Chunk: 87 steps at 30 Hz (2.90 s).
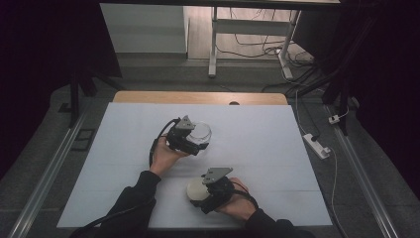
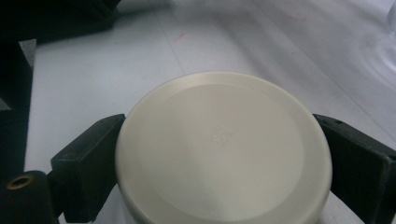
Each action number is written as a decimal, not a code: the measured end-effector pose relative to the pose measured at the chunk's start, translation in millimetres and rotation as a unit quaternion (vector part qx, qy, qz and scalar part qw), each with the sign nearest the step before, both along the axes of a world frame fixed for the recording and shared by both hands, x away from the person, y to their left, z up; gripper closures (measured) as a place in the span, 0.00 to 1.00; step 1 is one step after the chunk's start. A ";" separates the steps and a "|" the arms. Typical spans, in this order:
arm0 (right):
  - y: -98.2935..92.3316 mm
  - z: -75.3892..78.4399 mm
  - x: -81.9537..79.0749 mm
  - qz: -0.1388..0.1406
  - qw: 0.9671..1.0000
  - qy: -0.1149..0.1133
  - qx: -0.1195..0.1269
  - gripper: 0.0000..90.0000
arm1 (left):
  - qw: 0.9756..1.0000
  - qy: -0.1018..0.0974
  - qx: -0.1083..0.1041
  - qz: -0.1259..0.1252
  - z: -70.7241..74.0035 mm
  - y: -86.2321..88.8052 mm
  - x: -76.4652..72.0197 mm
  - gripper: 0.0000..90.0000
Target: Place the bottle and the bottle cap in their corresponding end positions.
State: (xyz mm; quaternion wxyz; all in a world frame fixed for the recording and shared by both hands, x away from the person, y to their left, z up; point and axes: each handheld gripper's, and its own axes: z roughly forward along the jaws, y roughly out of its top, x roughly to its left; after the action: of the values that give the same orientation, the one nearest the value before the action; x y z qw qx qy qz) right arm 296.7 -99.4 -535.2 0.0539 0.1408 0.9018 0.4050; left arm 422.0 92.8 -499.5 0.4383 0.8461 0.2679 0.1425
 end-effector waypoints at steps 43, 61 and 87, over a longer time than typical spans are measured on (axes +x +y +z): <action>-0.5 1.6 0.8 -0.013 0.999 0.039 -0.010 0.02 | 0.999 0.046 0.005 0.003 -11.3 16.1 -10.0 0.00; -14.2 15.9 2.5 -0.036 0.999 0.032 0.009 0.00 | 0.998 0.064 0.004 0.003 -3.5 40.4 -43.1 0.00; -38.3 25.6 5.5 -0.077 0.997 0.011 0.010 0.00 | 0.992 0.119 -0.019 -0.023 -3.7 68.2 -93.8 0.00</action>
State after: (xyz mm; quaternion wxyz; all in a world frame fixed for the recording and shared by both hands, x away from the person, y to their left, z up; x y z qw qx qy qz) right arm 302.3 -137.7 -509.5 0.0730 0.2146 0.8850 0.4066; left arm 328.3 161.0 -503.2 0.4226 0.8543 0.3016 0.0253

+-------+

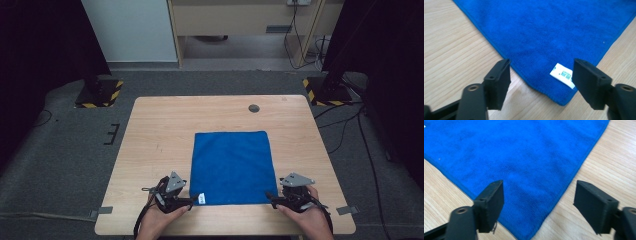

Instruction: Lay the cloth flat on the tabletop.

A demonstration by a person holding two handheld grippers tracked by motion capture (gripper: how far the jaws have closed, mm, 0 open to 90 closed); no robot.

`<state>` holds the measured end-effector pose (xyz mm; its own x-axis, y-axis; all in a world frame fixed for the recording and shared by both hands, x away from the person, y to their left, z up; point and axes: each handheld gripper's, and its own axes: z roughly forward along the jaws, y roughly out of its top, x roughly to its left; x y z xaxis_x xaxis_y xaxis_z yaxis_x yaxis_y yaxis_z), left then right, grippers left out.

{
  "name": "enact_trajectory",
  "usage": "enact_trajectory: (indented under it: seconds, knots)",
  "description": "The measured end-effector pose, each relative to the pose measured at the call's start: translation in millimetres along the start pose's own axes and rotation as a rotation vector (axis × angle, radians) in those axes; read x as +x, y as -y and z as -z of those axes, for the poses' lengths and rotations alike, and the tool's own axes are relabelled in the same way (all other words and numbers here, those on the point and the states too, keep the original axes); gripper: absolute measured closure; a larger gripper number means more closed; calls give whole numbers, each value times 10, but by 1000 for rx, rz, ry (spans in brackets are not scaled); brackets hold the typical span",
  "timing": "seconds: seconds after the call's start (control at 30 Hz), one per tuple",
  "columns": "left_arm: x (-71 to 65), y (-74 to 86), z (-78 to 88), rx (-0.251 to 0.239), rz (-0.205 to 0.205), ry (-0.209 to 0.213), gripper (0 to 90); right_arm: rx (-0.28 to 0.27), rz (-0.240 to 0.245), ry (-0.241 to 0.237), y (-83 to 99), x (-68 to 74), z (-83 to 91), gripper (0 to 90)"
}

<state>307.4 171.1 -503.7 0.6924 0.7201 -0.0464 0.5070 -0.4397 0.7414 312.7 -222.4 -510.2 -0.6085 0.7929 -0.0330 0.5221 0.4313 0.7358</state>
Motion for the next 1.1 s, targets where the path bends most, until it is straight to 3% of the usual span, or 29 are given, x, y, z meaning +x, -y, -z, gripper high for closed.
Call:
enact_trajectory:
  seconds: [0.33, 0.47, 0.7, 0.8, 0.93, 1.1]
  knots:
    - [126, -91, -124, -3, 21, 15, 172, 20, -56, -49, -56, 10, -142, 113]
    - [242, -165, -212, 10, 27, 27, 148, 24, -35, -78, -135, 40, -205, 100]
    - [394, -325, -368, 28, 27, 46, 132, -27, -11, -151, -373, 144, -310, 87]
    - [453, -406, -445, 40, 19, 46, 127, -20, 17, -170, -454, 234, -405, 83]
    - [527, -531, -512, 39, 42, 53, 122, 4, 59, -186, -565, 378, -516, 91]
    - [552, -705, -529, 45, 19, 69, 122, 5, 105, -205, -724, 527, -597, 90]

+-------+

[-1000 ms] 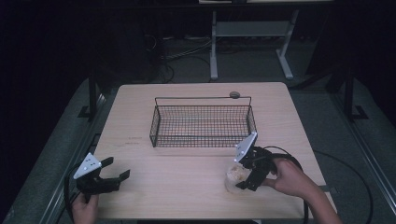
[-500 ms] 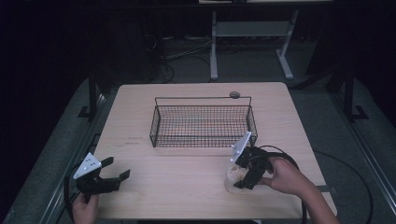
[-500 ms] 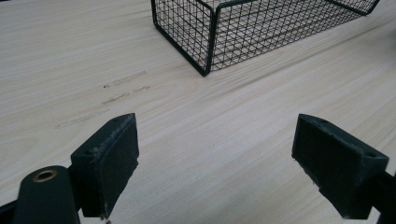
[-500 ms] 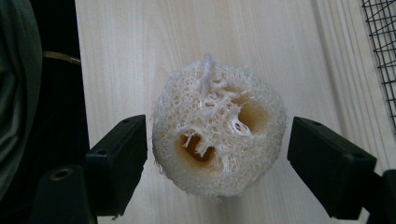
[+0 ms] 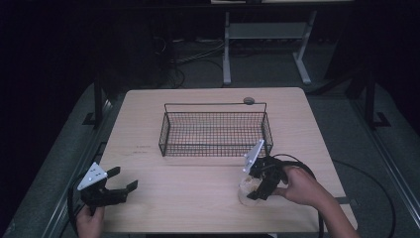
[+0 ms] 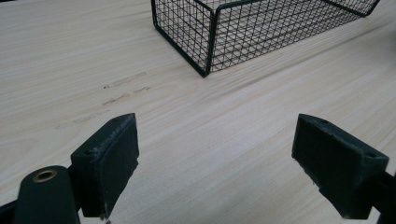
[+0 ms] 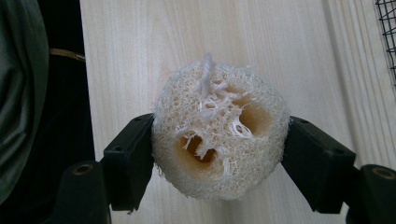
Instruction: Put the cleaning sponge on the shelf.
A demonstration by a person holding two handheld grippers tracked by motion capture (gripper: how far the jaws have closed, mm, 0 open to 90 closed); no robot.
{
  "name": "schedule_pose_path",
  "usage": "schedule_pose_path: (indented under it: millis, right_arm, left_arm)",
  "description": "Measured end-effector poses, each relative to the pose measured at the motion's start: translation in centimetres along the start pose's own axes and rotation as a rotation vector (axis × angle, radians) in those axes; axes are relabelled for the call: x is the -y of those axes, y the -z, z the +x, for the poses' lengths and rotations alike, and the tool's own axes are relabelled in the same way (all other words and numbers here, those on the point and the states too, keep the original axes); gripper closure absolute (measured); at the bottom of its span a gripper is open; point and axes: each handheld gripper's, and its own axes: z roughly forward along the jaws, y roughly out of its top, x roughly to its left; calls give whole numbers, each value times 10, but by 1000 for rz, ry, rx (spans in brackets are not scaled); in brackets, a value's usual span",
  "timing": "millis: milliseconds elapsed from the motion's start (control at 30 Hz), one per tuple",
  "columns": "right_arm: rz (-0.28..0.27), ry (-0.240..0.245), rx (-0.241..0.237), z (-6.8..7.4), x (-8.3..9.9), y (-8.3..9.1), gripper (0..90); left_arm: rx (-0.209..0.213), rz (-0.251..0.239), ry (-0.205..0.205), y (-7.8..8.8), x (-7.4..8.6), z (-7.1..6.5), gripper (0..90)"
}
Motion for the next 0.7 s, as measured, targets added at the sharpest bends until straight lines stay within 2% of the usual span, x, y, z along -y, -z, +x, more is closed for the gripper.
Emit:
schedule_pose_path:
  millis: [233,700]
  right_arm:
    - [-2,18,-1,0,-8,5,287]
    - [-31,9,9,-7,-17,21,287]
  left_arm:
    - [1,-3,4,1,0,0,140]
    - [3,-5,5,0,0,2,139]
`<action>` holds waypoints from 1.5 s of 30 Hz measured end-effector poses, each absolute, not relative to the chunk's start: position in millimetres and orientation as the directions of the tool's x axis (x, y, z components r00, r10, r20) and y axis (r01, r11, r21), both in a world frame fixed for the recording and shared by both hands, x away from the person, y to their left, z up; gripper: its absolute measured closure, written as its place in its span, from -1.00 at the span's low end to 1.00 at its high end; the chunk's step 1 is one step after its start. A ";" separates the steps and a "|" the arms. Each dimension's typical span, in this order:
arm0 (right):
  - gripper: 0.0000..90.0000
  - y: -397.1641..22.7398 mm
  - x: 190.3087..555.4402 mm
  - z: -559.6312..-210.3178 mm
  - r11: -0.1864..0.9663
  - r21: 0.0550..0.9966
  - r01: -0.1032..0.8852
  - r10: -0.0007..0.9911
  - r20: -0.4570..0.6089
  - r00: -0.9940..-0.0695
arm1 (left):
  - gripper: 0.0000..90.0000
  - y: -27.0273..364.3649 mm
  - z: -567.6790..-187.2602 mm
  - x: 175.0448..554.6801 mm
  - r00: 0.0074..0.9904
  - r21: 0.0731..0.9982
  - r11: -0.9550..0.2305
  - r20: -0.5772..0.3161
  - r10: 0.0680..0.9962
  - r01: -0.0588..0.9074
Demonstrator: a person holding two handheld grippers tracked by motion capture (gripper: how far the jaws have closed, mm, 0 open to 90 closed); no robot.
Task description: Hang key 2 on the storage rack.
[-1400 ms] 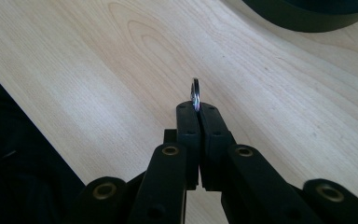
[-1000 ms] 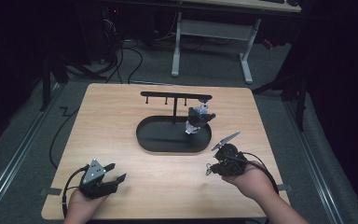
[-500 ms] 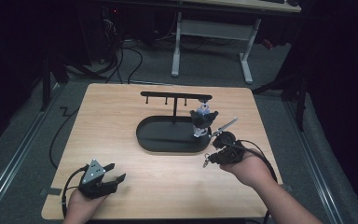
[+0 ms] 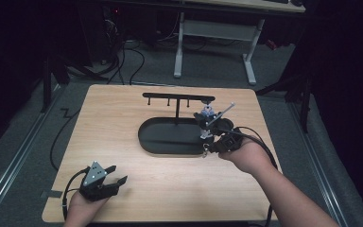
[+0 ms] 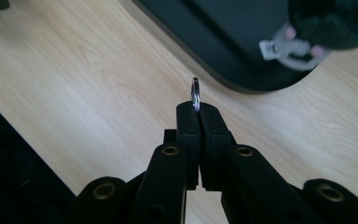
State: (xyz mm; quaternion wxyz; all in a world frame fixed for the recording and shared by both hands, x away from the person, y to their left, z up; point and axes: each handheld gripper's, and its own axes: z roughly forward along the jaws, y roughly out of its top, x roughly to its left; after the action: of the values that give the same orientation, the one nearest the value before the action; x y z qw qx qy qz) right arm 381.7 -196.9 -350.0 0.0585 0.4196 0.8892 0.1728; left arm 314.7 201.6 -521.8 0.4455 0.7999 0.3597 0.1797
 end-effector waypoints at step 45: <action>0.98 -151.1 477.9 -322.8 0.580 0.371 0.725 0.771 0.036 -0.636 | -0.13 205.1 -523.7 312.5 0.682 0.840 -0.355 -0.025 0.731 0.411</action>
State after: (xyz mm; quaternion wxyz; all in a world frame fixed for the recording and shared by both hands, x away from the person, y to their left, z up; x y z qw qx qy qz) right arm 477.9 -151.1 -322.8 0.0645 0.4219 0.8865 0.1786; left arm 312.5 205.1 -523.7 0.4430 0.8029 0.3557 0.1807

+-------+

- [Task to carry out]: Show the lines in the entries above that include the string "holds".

- [Task response]:
`<state>` holds the measured end-effector pose (xyz mm; its own x-axis, y-axis; all in a world frame fixed for the recording and shared by both hands, x away from the person, y to their left, z up; point and axes: each handheld gripper's, and its own axes: z roughly forward along the jaws, y roughly out of its top, x roughly to its left; x y z xaxis_x xaxis_y xaxis_z yaxis_x yaxis_y yaxis_z), left then right, grippers left out.
`<action>` holds waypoints from 1.5 s of 30 Hz measured end-effector poses, each absolute, not relative to the chunk's start: position in millimetres and orientation as the directions of the tool's x axis (x, y, z components r00, r10, r20) and y axis (r01, r11, r21), both in a world frame fixed for the recording and shared by both hands, x away from the person, y to their left, z up; gripper: its absolute measured closure, written as its place in its span, from -1.00 at the span's low end to 1.00 at its high end; the chunk's step 1 is one step after its start. A ";" separates the steps and a "|" the arms. Each dimension's typical span, in this order:

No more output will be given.